# Work to be completed:
Copy out every record below, word for word.

# Exercise data:
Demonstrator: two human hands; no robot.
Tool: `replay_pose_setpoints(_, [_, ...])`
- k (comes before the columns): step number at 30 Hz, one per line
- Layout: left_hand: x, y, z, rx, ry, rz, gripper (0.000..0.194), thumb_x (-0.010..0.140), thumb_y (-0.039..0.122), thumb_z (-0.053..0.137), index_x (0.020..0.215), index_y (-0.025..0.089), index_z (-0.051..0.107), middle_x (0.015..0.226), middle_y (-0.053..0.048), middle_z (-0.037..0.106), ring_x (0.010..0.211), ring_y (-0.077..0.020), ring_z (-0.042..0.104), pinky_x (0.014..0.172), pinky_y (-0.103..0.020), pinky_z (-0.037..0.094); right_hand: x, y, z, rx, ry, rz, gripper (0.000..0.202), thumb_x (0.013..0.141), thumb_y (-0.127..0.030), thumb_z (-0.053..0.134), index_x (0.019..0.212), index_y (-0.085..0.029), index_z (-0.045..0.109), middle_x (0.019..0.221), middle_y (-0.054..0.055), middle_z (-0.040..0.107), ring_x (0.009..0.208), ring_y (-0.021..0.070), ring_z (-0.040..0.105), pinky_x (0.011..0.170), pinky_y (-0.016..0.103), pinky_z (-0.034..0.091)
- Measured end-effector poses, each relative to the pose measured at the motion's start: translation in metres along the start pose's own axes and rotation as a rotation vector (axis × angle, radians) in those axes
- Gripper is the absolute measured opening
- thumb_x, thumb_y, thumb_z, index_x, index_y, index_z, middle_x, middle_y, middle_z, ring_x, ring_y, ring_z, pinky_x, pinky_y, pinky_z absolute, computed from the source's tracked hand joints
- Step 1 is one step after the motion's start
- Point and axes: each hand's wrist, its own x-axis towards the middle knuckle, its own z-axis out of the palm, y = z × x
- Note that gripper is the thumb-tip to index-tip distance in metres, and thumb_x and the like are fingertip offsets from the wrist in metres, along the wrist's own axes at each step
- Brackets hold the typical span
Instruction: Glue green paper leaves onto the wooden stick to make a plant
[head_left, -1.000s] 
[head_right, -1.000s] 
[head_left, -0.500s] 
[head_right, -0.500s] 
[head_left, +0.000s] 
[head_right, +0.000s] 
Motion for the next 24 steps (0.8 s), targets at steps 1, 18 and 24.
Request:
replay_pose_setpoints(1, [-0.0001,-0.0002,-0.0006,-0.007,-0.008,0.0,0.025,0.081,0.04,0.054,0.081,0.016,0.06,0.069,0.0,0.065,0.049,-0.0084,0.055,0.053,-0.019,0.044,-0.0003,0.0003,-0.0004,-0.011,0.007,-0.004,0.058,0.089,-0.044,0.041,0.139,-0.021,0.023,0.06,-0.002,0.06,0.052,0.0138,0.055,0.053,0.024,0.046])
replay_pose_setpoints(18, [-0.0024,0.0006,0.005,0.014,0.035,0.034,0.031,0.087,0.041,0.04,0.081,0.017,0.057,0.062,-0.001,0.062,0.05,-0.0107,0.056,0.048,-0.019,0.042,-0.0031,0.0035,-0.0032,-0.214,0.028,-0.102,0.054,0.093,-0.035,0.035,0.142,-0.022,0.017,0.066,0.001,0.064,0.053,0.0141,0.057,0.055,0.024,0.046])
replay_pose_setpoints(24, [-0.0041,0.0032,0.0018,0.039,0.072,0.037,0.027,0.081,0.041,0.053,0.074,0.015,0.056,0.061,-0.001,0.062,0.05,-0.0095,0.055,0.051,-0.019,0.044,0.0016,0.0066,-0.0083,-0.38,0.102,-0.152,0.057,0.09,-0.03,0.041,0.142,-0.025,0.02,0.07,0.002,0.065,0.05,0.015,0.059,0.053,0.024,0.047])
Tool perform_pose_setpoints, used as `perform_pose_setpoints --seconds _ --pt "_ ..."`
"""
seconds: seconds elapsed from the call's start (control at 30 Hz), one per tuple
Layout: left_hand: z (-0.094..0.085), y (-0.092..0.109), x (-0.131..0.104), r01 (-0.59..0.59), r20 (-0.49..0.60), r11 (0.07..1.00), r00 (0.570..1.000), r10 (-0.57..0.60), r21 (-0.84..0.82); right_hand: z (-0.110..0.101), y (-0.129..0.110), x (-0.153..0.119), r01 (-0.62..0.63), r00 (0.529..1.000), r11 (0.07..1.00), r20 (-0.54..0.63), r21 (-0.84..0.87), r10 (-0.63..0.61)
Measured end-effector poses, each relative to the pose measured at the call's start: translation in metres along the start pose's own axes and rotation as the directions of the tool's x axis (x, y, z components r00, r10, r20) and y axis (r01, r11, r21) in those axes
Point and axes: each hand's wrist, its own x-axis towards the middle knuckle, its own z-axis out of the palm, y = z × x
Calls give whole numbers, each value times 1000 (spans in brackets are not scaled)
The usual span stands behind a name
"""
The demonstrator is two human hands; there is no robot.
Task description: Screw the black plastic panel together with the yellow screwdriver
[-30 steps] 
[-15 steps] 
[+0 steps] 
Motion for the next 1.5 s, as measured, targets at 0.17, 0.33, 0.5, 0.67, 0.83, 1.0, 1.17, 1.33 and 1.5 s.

# Response box:
Demonstrator: two human hands; no robot.
Tool: `replay_pose_setpoints(_, [_, ...])`
- k (comes before the columns): step number at 30 Hz, one per line
- Layout: left_hand: x, y, z, rx, ry, rz, gripper (0.000..0.194), thumb_x (-0.010..0.140), thumb_y (-0.039..0.122), thumb_z (-0.053..0.137), index_x (0.020..0.215), index_y (-0.025..0.089), index_z (-0.051..0.107), middle_x (0.015..0.226), middle_y (-0.053..0.048), middle_z (-0.037..0.106), ring_x (0.010..0.211), ring_y (-0.077..0.020), ring_z (-0.042..0.104), pinky_x (0.014..0.172), pinky_y (-0.103..0.020), pinky_z (-0.037..0.094); right_hand: x, y, z, rx, ry, rz, gripper (0.000..0.202), thumb_x (0.013..0.141), thumb_y (-0.127..0.030), thumb_z (-0.053..0.134), index_x (0.019..0.212), index_y (-0.085..0.029), index_z (-0.045..0.109), middle_x (0.019..0.221), middle_y (-0.054..0.055), middle_z (-0.040..0.107), ring_x (0.009..0.208), ring_y (-0.021..0.070), ring_z (-0.040..0.105), pinky_x (0.011..0.170), pinky_y (-0.016..0.103), pinky_z (-0.034..0.091)
- Measured end-effector poses, each relative to the pose measured at the motion's start: translation in metres along the start pose's own axes and rotation as a rotation vector (axis × angle, radians) in those axes
- Gripper is the absolute measured opening
- thumb_x, thumb_y, thumb_z, index_x, index_y, index_z, middle_x, middle_y, middle_z, ring_x, ring_y, ring_z, pinky_x, pinky_y, pinky_z absolute, computed from the source's tracked hand joints
- Step 1 is one step after the motion's start
- Point and axes: each hand's wrist, its own x-axis towards the middle knuckle, its own z-axis out of the palm, y = z × x
- Note that gripper is the thumb-tip to index-tip distance in metres, and thumb_x and the like are fingertip offsets from the wrist in metres, along the wrist's own axes at each step
- Brackets hold the typical span
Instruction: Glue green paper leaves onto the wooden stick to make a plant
[head_left, -1.000s] 
[head_right, -1.000s] 
[head_left, -0.500s] 
[head_right, -0.500s] 
[head_left, +0.000s] 
[head_right, +0.000s] 
Motion for the next 24 steps (0.8 s), targets at steps 1, 18 and 24.
Request:
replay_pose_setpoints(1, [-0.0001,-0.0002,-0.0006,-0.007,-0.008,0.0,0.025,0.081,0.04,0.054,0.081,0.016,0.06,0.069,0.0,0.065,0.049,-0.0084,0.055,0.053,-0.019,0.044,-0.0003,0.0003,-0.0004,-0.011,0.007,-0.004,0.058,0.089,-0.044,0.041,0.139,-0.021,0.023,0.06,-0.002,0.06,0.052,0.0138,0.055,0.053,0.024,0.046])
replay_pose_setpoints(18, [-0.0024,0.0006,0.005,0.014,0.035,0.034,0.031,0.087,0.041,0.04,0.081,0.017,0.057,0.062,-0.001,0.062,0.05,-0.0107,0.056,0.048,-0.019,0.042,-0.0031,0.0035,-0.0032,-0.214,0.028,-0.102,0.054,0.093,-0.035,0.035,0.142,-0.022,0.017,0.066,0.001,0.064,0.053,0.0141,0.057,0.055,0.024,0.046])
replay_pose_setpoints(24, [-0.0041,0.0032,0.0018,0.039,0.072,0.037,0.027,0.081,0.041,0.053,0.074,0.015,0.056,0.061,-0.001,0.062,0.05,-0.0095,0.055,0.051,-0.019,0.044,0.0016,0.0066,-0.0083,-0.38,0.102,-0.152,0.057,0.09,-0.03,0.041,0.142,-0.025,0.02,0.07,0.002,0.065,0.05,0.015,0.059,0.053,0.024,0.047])
Tool perform_pose_setpoints, used as `perform_pose_setpoints --seconds _ --pt "_ ..."`
"""
seconds: seconds elapsed from the call's start (control at 30 Hz), one per tuple
Layout: left_hand: z (-0.094..0.085), y (-0.092..0.109), x (-0.131..0.104), r01 (-0.59..0.59), r20 (-0.49..0.60), r11 (0.07..1.00), r00 (0.570..1.000), r10 (-0.57..0.60), r21 (-0.84..0.82); right_hand: z (-0.110..0.101), y (-0.129..0.110), x (-0.153..0.119), r01 (-0.62..0.63), r00 (0.529..1.000), r11 (0.07..1.00), r20 (-0.54..0.63), r21 (-0.84..0.87), r10 (-0.63..0.61)
Measured end-effector poses, each relative to the pose measured at the call's start: translation in metres along the start pose's own axes and rotation as the directions of the tool's x axis (x, y, z components r00, r10, r20) and y axis (r01, r11, r21) in those axes
Point and axes: each hand's wrist, its own x-axis towards the middle knuckle, its own z-axis out of the palm, y = z × x
Calls give whole numbers, each value times 1000 (spans in brackets are not scaled)
The usual span stands behind a name
"""
The demonstrator is two human hands; there is no robot.
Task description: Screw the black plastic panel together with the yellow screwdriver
[-30 steps] 
[-15 steps] 
[+0 steps] 
Motion for the next 1.5 s, as measured, targets at 0.17, 0.33, 0.5, 0.67, 0.83, 1.0, 1.17, 1.33 and 1.5 s.

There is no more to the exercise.